Oggi le più giovani per il 91% ricorre al web per avere informazioni sull’alimentazione (72% delle ragazze di 15 anni, il 18 % dei maschi), l’alcool e le droghe, la qualità e le malattie trasmissibili sessualmente ed oltre il 70 % è iscritto a Facebook o usa YouTube, a cui si affianca la TV che è seguita dalla quasi totalità della popolazione. E’ evidente come i media rivestano un ruolo fondamentale nell’informazione e sensibilizzazione della popolazione per la prevenzione e la cura della salute; la necessità è che le informazioni veicolate siano corrette, aggiornate e validate da esperti.
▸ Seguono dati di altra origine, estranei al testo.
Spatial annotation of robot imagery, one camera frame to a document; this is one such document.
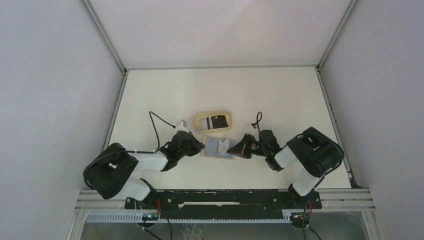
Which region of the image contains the black camera cable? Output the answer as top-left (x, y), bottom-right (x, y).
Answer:
top-left (251, 111), bottom-right (345, 176)
top-left (82, 111), bottom-right (178, 190)

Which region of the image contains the black card in tray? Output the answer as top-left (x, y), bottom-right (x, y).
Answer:
top-left (199, 115), bottom-right (229, 131)

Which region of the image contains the beige oval tray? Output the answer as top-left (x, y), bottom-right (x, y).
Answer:
top-left (193, 110), bottom-right (233, 134)

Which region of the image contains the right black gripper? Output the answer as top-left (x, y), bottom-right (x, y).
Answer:
top-left (227, 132), bottom-right (269, 159)

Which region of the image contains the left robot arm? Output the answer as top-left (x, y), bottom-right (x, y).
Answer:
top-left (83, 130), bottom-right (205, 209)

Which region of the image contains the left black camera cable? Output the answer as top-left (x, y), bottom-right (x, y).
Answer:
top-left (82, 111), bottom-right (178, 190)

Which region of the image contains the right black camera cable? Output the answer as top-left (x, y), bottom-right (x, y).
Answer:
top-left (251, 111), bottom-right (345, 176)

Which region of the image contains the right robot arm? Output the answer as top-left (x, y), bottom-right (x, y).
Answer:
top-left (226, 126), bottom-right (345, 208)

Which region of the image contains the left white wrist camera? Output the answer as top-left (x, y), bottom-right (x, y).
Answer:
top-left (174, 120), bottom-right (189, 133)

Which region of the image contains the blue grey credit card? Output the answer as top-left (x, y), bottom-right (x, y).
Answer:
top-left (217, 138), bottom-right (230, 158)

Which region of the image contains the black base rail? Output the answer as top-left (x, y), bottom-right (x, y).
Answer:
top-left (121, 180), bottom-right (323, 221)

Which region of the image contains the beige leather card holder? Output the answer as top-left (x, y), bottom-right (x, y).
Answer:
top-left (200, 136), bottom-right (238, 160)

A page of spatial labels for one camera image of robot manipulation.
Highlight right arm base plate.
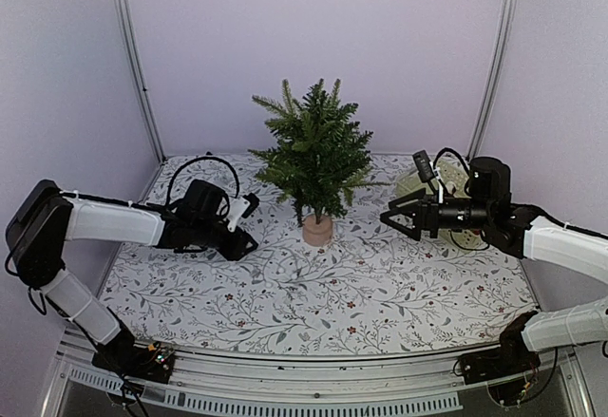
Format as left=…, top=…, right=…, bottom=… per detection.
left=457, top=347, right=541, bottom=385

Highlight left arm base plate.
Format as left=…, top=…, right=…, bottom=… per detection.
left=92, top=342, right=175, bottom=384

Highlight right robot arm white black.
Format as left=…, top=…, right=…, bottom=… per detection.
left=380, top=157, right=607, bottom=375

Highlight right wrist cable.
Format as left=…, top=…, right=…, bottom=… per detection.
left=434, top=147, right=471, bottom=176

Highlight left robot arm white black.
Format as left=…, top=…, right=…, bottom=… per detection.
left=6, top=180, right=259, bottom=373

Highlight small green christmas tree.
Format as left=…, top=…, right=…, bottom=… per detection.
left=250, top=79, right=382, bottom=247

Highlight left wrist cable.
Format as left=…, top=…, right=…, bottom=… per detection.
left=165, top=156, right=240, bottom=209

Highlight pale green plastic basket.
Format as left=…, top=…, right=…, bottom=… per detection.
left=394, top=153, right=489, bottom=253

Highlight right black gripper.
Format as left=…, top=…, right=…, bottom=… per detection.
left=381, top=188, right=493, bottom=241

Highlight wrist cable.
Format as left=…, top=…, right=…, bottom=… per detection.
left=434, top=147, right=471, bottom=176
left=165, top=156, right=240, bottom=209

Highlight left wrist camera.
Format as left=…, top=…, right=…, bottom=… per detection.
left=225, top=193, right=259, bottom=233

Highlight floral white tablecloth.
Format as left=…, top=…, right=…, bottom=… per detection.
left=101, top=155, right=537, bottom=356

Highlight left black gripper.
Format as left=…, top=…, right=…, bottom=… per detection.
left=192, top=218, right=258, bottom=261

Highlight front aluminium rail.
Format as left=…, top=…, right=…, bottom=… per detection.
left=41, top=329, right=598, bottom=416
La prospettiva di genere, come suggerita nel 1995 dalla IV Conferenza mondiale sulle donne, va inserita in ogni scelta politica, particolarmente in materia di salute fisica e mentale, partendo dalla constatazione che la ricerca medica era basata prevalentemente sugli uomini, mentre le differenze biologiche e socio-culturali tra uomini e donne influenzano l’incidenza delle malattie, la presentazione clinica e gli effetti delle terapie. Dello stesso avviso è anche l’Organizzazione Mondiale della Sanità, con riferimento alle politiche sanitarie europee di questo decennio, indicando il genere come elemento importante per la promozione della salute, finalizzato a sviluppare approcci terapeutici diversificati per le donne e per gli uomini . Pertanto è necessario prevedere anche un’attività scientifica e di ricerca con un’ottica di genere, iniziative di prevenzione correlate a fattori di rischio genere-specifici , percorsi di diagnosi e cura definiti e orientati al genere.